Trade areas analysis techniques suitable for implementation using GIS technology
The comprehension of geography and the relationships that exist between people and a particular location aids in informing policy making, planning and service provisions decisions. This has facilitated the use of a geographical information system to understand the geography of a region and make intelligent decisions (Beck, 2003). There are a number of trade areas analysis techniques that are suitable for implementation employing the GIS technology.
Site selection techniques
Trade area selection often starts with an expert who initiates concepts that are successful and lead up to the opening up of new stores and establishments in the area. Successful ventures and subsequent expansions are initially characterized by little use or no use at all of the quantitative methodology for site selection. The owner is able to manage the day to day affairs of the stores with operational integrity as a result of the small number of locations (Beck, 2003). This however changes as the trade area expands with the owner experiencing difficulty in controlling all the matters pertaining to his stores.
This technique is used to determine demographic measures by analyzing already existing establishments. Site comparison constitutes one of the basic approaches of trade area selection. Variable that includes age, population, ethnicity and income capabilities are critically examined and compared to those of already existing trade areas.
Organizations employ site scoring techniques as an improvement to site comparison. This technique rates potential trade areas by employing site scoring models which draw a parallel between the various variables in trade areas (Beck, 2003). Adequate considerations are paid to factors such as the periods that the trade areas have been in operation and their respective sizes to ensure that the samples used are similar.
This technique entails a look into the notion that the visiting of a trade area by a customer is informed by the closeness of the trade area to the customer, the attractiveness of the trade area and the closeness and attractiveness of other rival trade areas. The attractiveness of the trade areas is usually determined by its size and its appeal to a particular lifestyle. Models enable in GIS allow for analysis of prospective trade areas
Multiple Regression Modeling
This technique has been used to predict store sales consequently informing trade area selection. It draws parallels between the various variables interact in a particular trade area to give specific trade results (Beck, 2003). Despite having several setbacks such as being overly expensive, un-timeliness and the fact that they are easily compromised with the introduction of other variables, this technique can be adopted by GIS to facilitate the prediction of sales realization of potential trade areas.
This technique is arguably the most important in the determining of a potential successful trade area. However, a substantial number of retailers lack adequate customer information due to the nature of their business. Customers mostly pay for their goods in cash hence the retailers are unable to acquire information on the customers.
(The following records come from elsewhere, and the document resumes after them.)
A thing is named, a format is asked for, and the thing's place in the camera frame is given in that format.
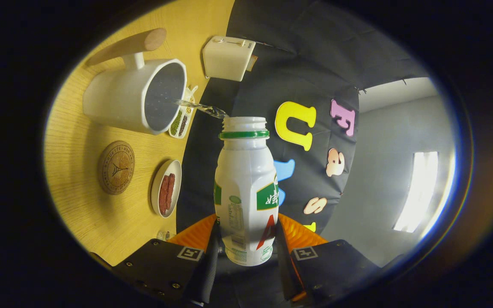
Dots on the clear plastic water bottle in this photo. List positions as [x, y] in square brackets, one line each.
[165, 235]

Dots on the wooden table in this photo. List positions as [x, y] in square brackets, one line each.
[84, 214]

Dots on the white divided bean dish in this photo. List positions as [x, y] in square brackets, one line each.
[177, 124]

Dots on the white round plate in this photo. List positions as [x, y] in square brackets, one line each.
[155, 192]

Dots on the red sausage slice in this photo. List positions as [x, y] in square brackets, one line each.
[171, 190]
[163, 194]

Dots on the cream toaster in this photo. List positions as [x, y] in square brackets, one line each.
[225, 60]

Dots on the round cork coaster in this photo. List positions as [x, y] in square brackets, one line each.
[116, 169]

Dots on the brown toast slice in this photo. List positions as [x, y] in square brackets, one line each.
[251, 63]

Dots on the ceiling light panel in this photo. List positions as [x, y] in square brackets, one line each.
[417, 192]

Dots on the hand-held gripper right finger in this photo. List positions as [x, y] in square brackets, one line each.
[284, 269]

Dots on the white juice bottle green label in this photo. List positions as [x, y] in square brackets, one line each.
[242, 184]

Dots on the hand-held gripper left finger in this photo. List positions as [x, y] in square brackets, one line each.
[207, 273]

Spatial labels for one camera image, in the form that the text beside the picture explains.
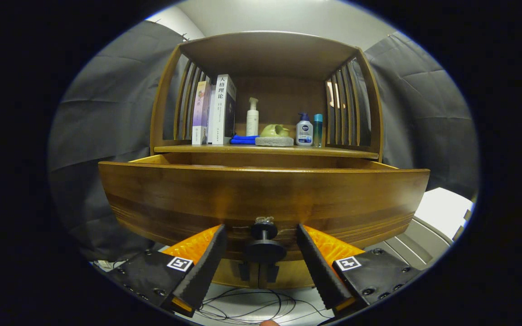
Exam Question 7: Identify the white flat panel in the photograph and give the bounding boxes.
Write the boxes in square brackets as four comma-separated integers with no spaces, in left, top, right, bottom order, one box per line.
[414,187,475,240]

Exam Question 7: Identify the white book with portrait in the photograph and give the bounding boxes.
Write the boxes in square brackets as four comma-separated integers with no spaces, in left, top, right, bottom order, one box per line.
[210,74,237,145]

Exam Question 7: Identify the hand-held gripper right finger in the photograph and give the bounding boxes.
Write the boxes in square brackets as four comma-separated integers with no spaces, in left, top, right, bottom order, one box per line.
[296,224,425,320]

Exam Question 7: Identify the wooden cabinet door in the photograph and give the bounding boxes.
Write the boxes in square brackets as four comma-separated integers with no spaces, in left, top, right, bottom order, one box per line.
[211,259,260,288]
[259,259,318,290]

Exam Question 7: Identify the purple book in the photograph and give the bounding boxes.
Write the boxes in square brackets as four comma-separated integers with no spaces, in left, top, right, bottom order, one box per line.
[192,81,212,146]

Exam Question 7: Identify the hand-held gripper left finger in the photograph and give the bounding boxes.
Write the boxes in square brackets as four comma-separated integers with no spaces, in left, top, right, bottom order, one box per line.
[102,224,227,317]

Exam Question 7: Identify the grey ribbed plastic panel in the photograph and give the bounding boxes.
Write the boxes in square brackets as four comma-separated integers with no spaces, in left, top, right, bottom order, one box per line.
[365,216,453,270]

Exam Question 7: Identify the black floor cables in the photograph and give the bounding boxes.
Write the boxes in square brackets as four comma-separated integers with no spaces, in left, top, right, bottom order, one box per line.
[198,289,332,326]

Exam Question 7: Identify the clear bottle with teal cap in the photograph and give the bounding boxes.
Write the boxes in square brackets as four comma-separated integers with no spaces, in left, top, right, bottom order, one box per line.
[313,113,324,148]

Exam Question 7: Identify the wooden drawer with black knob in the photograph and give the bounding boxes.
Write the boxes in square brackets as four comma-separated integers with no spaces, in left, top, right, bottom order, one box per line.
[98,153,430,264]

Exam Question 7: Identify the white bottle with blue pump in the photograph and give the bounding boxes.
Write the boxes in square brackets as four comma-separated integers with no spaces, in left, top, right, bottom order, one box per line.
[295,112,314,146]

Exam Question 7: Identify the brown wooden cabinet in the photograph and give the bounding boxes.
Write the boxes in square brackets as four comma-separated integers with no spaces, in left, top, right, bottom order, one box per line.
[149,31,384,290]

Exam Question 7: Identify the wooden countertop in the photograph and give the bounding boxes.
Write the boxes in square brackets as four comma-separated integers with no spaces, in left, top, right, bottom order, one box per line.
[154,144,379,160]

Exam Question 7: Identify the grey and green sponge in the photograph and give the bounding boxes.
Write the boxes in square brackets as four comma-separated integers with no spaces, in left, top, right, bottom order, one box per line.
[255,136,295,147]

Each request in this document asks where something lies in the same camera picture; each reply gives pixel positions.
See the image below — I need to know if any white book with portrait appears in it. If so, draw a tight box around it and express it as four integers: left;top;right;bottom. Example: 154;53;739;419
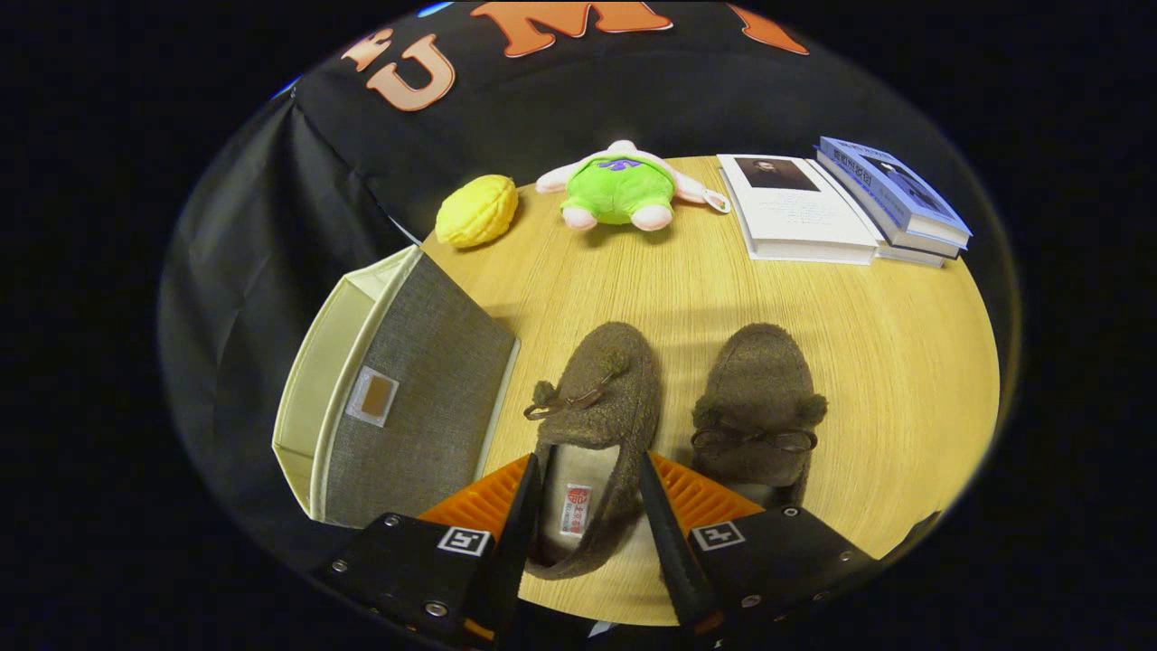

The validity of derived statistical data that inform Policy making, planning and service provision decisions
There exist a number of avenues that are employed to aid in the collection of data to inform the suitability of trade areas. The assessment of the potential trade areas covers both the qualitative and quantitative aspects of data collection with regard to the policy making, planning and service provisions decisions. The assessment techniques and approaches are intended to provide those seeking trade areas with the tools and knowledge necessary for them to make the decisions (Beck, 2003). There are however various concerns that arise when sourcing for the relevant information. Among the concerns include:
The lack of enough time and support to facilitate the critical analysis and engagement of the data collected
Limited capacity to gain access to the data independently
The lack of consistency in statistics gathering
Most of the statistics gathering techniques are targeted towards the strategic goals and information needs of the particular organization
The lack of an established commitment by organizations to data guided decision making
There is also a lack of access to and transparency regarding the sets of data currently being used
Fatigue that is often experienced when sourcing for the relevant information
There is however measures that can be put into place to ensure for the validity of the information that is used with regard to the policy making, planning and service provisions decisions (Beck, 2003). These measures will help with some of the concerns. Among the measures that can be adopted to mitigate the concerns include:
The making of probing initiatives that include the gathering of statistics and focus groups a habit
The aptitude of independently gaining access to data within the shortest time possible
The development of techniques and relevant tools to support the implementation and design of the initiatives meant to examine the potential trade areas
There should be adequate support for the data examination processes and the data collected should be made available to everyone by effectively displaying the data
There should be a common location set aside for the storage and subsequent sharing of the data collected
The facilitation of training workshops that would oversee the adoption of best practices and assessment
Beck, S. J., 2003, Making Informed Decisions: The Implications of Assessment, April 10-13,ACRL Eleventh National Conference. Charlotte, North Carolina: American Library Association, 2003.